When the city governor must ask for permission to their own money from the federal when yet they are so far away, there is nothing efficient. The powers are yet so powerful yet blind at the same time.
For India, the choice was either an endless cycle of balkanization, bloodshed and anarchy à la Sub-Saharan Africa with a mild possibility of some of the states eventually thriving economically, or an inherited weak but held-together nation-state with a bit more negotiating power in the world stage.
https://en.wikipedia.org/wiki/List_of_administrative_divisio...
It will be interesting to see how the current US War on education changes the country in 20 years. Will a similar but opposite article be written about the US in a few decades ?
China liberalized their economy in the 70s: 1976 Mao dies -> Cultural revolution ends -> 1978 Deng Xiaoping launches 'Reform & Opening Up'.
India liberalized their economy in the 90s: 1991 Rao and Singh come to power -> eliminate tariffs, dismantle the License Raj.
The difference is at least that of compounded growth over time. At 7% real growth, in 13 years an economy gains about 2.4x. In PPP terms, China's economy is about 2.4x India's [1].
Additional factors to consider are that China liberalized more aggressively through state directed experimentation, and India liberalized more gradually, and within a democratic legal system. Also, on the Chinese side there were periods of slowdown (1989, others), and on the Indian side the economy would have been about 20% larger but for the right-wing/fascist policies of the BJP government [2][3]. But policy failures on both sides are probably a wash, bringing us to today's gap.
[1] https://www.imf.org/external/datamapper/NGDP_RPCH@WEO/OEMDC/...
[2] https://www.hks.harvard.edu/sites/default/files/centers/cid/...
[3] https://www.nationalheraldindia.com/india/ill-conceived-demo...

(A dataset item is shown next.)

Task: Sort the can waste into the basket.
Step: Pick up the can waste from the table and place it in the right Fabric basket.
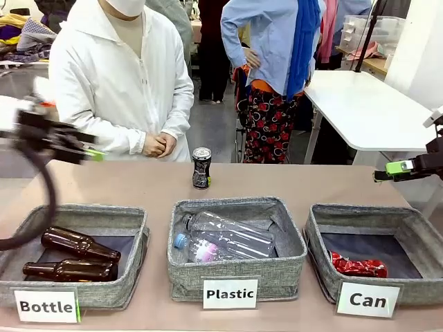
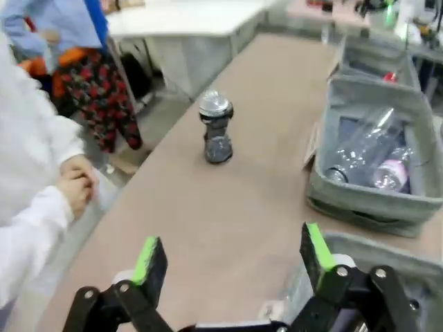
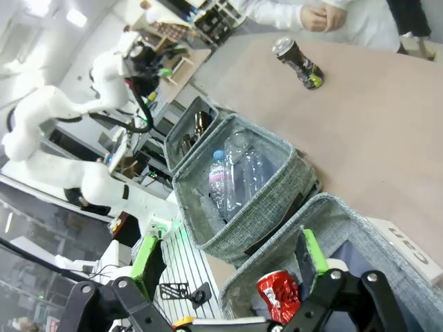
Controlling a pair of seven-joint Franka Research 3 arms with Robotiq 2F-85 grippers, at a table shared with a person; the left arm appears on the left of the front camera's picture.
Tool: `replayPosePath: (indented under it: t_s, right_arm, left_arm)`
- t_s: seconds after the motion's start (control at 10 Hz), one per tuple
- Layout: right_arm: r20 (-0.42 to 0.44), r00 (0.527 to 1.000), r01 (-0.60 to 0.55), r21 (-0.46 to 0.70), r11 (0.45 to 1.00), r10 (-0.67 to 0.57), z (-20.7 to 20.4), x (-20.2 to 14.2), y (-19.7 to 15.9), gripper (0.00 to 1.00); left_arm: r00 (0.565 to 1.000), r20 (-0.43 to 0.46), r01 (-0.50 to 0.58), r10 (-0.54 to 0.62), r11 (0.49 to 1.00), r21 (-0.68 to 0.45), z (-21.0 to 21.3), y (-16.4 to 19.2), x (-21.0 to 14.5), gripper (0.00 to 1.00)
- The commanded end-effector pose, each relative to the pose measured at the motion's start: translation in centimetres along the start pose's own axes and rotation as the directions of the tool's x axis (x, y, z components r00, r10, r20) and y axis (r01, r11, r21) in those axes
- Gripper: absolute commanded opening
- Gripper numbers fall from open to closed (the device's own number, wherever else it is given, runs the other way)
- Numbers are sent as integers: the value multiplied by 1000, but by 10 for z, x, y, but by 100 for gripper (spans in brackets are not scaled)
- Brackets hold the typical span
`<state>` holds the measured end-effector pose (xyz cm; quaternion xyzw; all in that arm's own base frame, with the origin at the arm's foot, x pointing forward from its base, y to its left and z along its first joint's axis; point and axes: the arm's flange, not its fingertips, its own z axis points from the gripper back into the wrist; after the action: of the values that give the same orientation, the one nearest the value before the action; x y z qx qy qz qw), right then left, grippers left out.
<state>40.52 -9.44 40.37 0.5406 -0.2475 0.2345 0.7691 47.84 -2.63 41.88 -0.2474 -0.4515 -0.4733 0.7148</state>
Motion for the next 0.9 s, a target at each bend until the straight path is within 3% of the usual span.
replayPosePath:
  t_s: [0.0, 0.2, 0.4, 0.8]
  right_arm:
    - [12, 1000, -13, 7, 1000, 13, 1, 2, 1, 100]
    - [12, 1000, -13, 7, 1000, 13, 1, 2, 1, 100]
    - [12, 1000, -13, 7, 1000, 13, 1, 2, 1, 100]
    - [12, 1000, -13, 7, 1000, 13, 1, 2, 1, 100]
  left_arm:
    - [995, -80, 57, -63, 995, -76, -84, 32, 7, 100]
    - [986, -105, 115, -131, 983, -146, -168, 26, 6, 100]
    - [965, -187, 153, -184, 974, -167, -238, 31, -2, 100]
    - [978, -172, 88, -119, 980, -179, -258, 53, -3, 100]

China calls it “iron and salt” I think. The state makes very large investments in infrastructure and helps build huge globally competitive conglomerates in strategic and bedrock industries. The state builds the “iron.” Then it allows the free market to do the “salt,” because while big state enterprise is good at doing stuff like mass steel production or the three gorges dam it’s horrible at making consumer goods or filling small niches.

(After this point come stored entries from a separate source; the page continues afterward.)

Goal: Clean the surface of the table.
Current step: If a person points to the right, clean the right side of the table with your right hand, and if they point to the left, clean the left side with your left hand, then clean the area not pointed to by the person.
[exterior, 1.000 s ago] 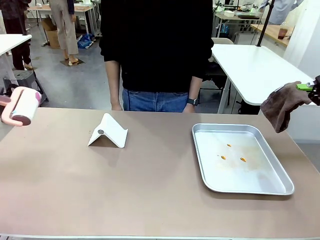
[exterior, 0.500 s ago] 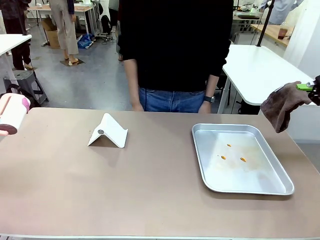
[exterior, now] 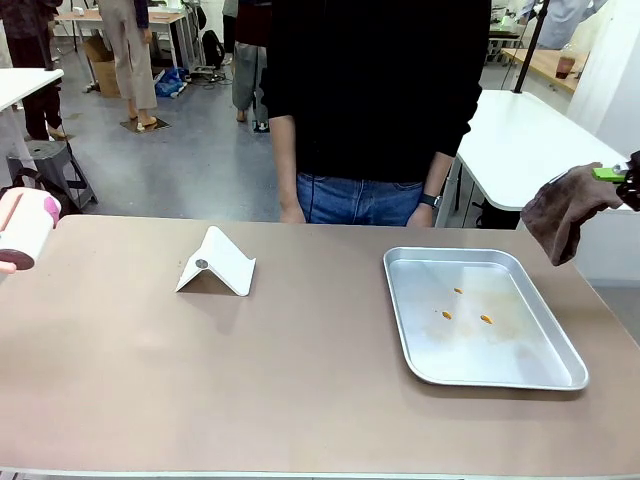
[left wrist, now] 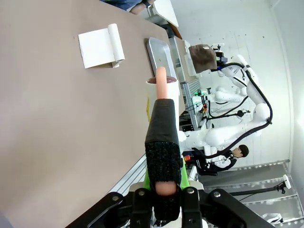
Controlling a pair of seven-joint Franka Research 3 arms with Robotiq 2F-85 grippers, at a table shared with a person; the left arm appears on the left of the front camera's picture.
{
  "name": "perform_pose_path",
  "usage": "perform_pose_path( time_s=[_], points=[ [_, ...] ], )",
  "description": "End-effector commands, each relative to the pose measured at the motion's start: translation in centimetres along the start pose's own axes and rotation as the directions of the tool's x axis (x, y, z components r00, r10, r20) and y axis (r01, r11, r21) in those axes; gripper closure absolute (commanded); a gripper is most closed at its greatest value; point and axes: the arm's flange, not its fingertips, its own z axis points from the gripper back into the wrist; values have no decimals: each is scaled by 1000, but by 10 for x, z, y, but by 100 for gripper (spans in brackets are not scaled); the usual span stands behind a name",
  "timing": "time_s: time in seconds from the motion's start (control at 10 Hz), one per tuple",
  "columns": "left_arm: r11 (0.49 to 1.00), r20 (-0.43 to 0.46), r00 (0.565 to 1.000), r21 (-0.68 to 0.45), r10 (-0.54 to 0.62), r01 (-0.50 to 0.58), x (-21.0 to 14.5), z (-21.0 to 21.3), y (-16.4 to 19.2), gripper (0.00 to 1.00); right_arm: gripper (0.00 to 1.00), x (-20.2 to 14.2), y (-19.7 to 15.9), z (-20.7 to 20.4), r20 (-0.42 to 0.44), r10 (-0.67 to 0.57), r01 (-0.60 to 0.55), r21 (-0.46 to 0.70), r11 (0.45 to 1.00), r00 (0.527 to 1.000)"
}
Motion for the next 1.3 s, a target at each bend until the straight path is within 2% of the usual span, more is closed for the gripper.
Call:
perform_pose_path(
  time_s=[0.0, 0.9, 1.0, 1.1, 1.2],
  points=[
    [1000, 8, 1000, 6, 3, -3, -2, -1, -4, 78, 100, 3, 5, 1, 6, -9, 9, 8, 1000, 1000],
    [1000, 8, 1000, 6, 3, -3, -2, -1, -4, 78, 100, 3, 5, 1, 6, -9, 9, 8, 1000, 1000],
    [1000, 8, 1000, 6, 3, -3, -2, -1, -4, 78, 96, 0, 0, 0, 0, 0, 0, 0, 1000, 1000],
    [1000, 8, 1000, 6, 3, -3, -2, -1, -4, 78, 96, 0, 12, -11, -54, 47, -51, -90, 995, 997],
    [1000, 8, 1000, 6, 3, -3, -2, -1, -4, 78, 96, 4, 17, -17, -82, 85, -93, -106, 990, 993]
  ],
)
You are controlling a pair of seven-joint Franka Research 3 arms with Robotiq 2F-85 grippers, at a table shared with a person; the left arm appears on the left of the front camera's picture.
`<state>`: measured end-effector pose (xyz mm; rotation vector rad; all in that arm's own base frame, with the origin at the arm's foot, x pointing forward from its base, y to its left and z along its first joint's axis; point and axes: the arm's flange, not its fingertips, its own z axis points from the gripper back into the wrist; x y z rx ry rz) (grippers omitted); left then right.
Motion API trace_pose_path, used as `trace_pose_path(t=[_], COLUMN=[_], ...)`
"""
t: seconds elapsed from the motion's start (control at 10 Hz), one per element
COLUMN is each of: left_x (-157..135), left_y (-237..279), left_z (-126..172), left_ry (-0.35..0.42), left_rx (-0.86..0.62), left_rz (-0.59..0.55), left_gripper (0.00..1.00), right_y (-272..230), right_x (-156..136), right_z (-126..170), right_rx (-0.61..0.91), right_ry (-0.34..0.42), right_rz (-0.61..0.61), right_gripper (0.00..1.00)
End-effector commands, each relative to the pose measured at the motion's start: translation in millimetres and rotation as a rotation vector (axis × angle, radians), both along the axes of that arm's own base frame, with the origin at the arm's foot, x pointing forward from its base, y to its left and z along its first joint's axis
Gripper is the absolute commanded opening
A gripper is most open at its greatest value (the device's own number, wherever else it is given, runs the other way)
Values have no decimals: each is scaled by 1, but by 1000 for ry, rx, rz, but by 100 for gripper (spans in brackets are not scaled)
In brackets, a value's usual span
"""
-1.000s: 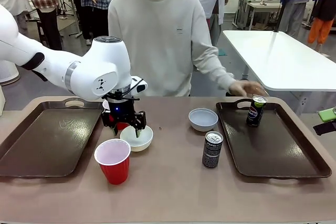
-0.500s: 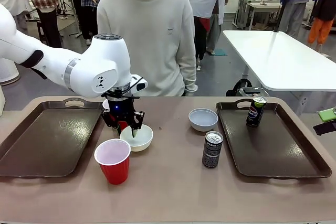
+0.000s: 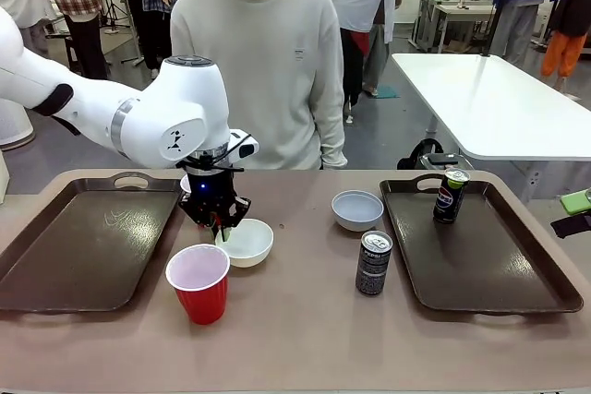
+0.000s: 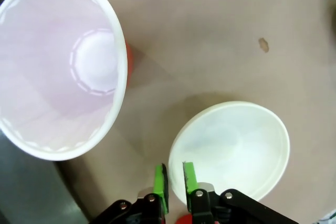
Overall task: Prepare tableware on both trays.
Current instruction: Pick up a Picnic Bowl from the table and place it on a Handle tray.
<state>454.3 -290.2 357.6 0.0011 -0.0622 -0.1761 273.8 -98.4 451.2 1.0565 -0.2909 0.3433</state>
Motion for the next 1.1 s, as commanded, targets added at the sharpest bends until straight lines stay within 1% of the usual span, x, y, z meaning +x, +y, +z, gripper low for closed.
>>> trace_pose_path(t=[0.0, 0.1, 0.2, 0.3, 0.4, 0.5, 0.6, 0.8, 1.0], left_x=[-6, -11, -17, -26, -30, -32, -32, -29, -36], left_y=[8, 22, 39, 58, 75, 85, 87, 82, 80], left_z=[16, 39, 65, 91, 109, 116, 115, 104, 108], left_ry=[19, 42, 58, 67, 39, 20, 13, 45, 41], left_rx=[41, 24, -26, -106, -145, -161, -161, -164, -136], left_rz=[-61, -87, -106, -118, -98, -83, -92, -111, -94], left_gripper=[7, 7, 7, 7, 7, 7, 7, 7, 7], right_y=[0, 0, 0, 0, 0, 0, 0, 0, 0], right_x=[2, 2, 2, 2, 2, 2, 2, 2, 2], right_z=[0, 0, 0, 0, 0, 0, 0, 0, 0], right_rx=[26, 26, 26, 26, 26, 26, 26, 26, 26], right_ry=[-18, -18, -18, -18, -18, -18, -18, -18, -18], right_rz=[3, 3, 3, 3, 3, 3, 3, 3, 3], right_gripper=[100, 100, 100, 100, 100, 100, 100, 100, 100])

(The USSR tried to have the state do the iron and the salt.)
America started doing this in a big way with the railroads. Then came roads, aviation, petroleum, electrification of the entire country, bringing clean water and sanitation to the whole country, huge public works projects, the interstate highway system, the space program, DARPAnet, and so on.

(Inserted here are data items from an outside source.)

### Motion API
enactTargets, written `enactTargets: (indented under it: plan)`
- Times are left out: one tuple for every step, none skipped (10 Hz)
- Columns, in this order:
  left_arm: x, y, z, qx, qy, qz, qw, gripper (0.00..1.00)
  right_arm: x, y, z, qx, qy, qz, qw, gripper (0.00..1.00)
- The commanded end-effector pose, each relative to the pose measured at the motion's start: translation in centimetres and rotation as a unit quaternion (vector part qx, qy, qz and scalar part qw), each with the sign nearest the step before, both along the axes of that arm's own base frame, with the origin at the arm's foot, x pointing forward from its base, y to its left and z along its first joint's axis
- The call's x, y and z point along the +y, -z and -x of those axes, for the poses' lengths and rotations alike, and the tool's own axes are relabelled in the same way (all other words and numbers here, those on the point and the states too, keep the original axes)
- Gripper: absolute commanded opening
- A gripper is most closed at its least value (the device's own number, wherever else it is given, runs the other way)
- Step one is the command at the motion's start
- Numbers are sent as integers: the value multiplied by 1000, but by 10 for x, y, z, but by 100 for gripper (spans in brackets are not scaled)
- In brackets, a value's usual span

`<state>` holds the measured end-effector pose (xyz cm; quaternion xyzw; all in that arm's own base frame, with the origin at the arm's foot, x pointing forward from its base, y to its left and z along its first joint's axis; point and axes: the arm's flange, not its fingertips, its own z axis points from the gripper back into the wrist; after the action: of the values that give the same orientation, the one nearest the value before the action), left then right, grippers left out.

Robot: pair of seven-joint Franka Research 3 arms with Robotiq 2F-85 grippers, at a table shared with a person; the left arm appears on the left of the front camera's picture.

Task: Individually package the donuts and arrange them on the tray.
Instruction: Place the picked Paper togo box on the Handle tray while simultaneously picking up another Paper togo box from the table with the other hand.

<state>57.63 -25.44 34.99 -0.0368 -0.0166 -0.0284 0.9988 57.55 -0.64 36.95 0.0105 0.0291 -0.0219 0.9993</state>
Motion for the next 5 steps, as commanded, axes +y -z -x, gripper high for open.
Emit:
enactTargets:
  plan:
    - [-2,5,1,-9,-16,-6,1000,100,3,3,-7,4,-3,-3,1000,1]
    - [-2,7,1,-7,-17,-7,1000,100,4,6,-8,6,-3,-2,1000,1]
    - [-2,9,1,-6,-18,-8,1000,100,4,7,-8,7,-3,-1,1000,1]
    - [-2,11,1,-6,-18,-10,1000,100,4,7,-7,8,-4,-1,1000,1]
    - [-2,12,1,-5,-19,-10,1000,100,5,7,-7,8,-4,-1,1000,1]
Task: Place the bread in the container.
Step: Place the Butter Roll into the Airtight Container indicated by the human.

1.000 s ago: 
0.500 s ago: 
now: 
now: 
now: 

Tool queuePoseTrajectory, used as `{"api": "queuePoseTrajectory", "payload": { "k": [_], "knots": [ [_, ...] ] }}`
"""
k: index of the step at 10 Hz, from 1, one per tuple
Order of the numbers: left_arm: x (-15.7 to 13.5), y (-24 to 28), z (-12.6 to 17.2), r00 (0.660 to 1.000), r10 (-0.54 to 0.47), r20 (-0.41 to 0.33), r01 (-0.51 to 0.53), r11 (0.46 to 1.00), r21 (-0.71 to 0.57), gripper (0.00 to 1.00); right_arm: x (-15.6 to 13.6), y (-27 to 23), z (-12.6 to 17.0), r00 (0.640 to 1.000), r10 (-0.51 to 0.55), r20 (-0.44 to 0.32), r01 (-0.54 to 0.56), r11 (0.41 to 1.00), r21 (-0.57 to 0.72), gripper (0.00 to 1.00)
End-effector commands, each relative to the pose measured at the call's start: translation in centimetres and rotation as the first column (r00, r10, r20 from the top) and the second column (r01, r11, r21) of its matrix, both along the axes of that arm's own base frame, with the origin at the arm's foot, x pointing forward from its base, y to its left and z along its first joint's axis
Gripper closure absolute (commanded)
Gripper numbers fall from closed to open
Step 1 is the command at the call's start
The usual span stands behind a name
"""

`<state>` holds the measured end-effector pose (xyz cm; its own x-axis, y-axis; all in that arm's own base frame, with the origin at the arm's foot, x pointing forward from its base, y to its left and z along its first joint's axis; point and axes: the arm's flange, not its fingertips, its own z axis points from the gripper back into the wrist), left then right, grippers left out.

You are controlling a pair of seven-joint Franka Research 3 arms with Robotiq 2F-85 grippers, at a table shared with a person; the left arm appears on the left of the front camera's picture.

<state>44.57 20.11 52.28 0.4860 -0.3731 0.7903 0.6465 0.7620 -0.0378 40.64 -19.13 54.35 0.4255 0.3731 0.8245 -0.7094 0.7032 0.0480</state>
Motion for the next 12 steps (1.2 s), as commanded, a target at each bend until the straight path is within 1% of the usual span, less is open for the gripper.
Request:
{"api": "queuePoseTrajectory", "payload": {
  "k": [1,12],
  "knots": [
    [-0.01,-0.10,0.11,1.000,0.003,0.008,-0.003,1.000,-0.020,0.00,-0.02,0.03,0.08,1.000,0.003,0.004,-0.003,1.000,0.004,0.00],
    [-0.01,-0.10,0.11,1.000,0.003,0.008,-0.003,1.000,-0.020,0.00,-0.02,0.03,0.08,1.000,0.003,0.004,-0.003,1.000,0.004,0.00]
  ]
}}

Then we stopped doing this kind of bedrock investment, being sold on the idea that it’s not necessary. Then we lost our lead in all industries except… the ones we still do this in like aerospace.
Where's environmentalism and financializationn in all this?
We didn't "just" stop. We didn't close all those steel plants and whatnot for fun.
Can’t speak for the rest, but we still subsidize airlines and the infrastructure to make it possible.
As we should.
All of the little industrialists and VCs here on HN wouldn’t have a prayer of striking it rich without the median income workers paying (hard-carrying) your little dreams.
India is scamming everybody, and getting very rich at it.
What should India do to beat China?
Invest in education?
Exterminate millions of its own (undereducated) population in meaningless wars and poorly–planned public works?
Make their women burn their bras?
Switch Communism in for Hinduism and end Democracy?
Other than the first, I think I'd rather bow down to China.
English is a major reason- Indians are just better at speaking English than Chinese and thrives in corporate America. Whereas mainland Chinese couldn't climb the corporate ladder and have to seek better opportunities back in China.
Find me a tech executive in a Big Tech firm who is from mainland China. You can't find one. Both Lisa Su of AMD and Jensen Huang of Nvidia are Taiwanese immigrants who grew up in US in the 70s and thus speak fluent English.